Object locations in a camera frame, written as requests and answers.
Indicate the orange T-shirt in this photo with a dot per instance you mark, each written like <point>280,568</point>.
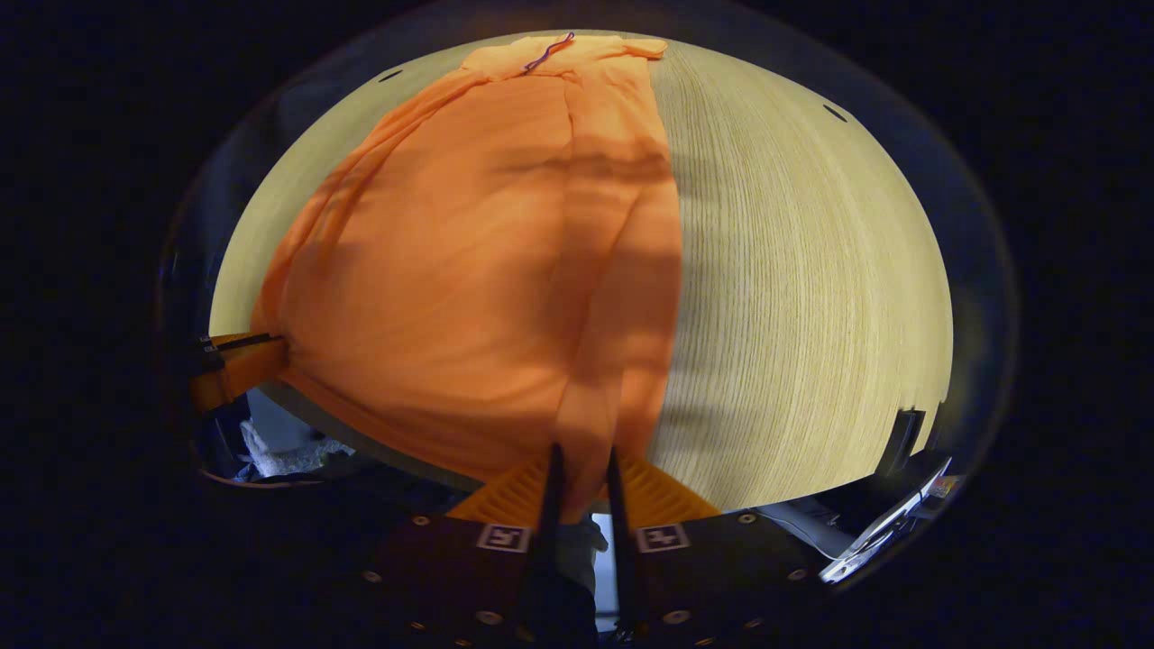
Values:
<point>469,270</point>

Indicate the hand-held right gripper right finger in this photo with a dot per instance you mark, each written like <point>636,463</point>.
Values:
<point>620,514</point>

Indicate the white flat device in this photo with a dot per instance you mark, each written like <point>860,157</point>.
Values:
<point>888,527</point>

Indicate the black rectangular object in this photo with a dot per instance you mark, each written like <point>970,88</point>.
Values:
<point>904,442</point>

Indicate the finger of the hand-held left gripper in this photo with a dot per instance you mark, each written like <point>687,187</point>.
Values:
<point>243,365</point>

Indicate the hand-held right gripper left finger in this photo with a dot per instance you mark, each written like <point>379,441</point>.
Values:
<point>548,505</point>

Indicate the white crumpled cloth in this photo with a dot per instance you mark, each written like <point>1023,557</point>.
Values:
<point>279,460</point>

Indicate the grey cloth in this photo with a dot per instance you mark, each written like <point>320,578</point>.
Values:
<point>581,541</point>

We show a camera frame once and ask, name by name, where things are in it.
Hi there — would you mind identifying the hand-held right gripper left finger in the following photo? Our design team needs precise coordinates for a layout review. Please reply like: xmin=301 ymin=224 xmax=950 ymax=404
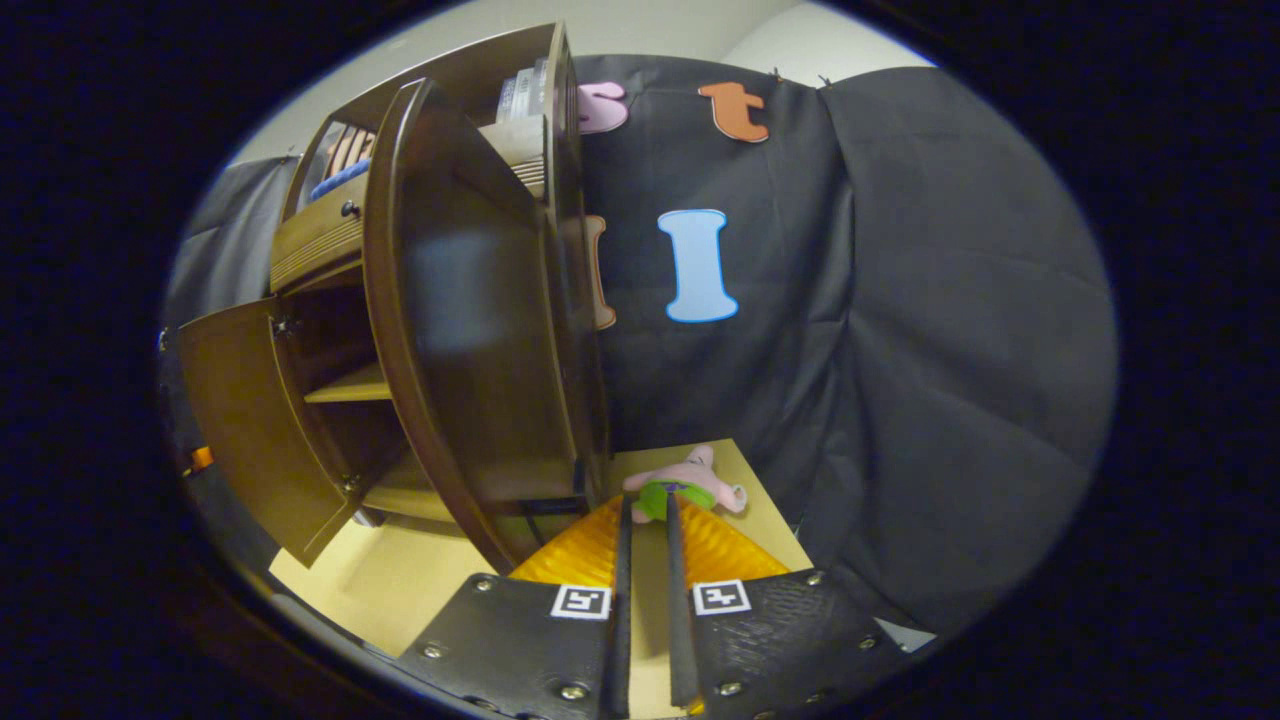
xmin=398 ymin=495 xmax=633 ymax=720

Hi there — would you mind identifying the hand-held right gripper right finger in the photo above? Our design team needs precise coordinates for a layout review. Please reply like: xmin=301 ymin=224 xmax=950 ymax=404
xmin=665 ymin=492 xmax=906 ymax=716

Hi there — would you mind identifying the wooden cabinet door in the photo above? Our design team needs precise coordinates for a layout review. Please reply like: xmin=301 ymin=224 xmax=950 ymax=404
xmin=178 ymin=298 xmax=366 ymax=569
xmin=362 ymin=78 xmax=611 ymax=576

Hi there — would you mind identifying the wooden double-door shoe cabinet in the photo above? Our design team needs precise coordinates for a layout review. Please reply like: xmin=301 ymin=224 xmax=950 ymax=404
xmin=178 ymin=22 xmax=613 ymax=576

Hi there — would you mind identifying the wooden cabinet drawer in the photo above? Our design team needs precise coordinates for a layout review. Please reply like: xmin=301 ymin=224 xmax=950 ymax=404
xmin=270 ymin=115 xmax=549 ymax=296

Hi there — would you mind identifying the pink and green plush toy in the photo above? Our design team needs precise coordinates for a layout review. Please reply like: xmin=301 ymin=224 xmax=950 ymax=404
xmin=622 ymin=445 xmax=749 ymax=523

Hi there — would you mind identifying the grey stand base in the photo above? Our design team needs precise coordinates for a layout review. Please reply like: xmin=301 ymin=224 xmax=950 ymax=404
xmin=880 ymin=618 xmax=938 ymax=653

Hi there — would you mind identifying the blue folded towel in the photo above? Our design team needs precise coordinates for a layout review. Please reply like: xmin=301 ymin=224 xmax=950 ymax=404
xmin=310 ymin=157 xmax=373 ymax=201

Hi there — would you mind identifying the black backdrop cloth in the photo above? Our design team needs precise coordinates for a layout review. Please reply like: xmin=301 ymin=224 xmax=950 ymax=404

EXERCISE DIRECTIONS:
After examining the listing, give only the count of lines holding the string "frame".

TASK SOLUTION:
2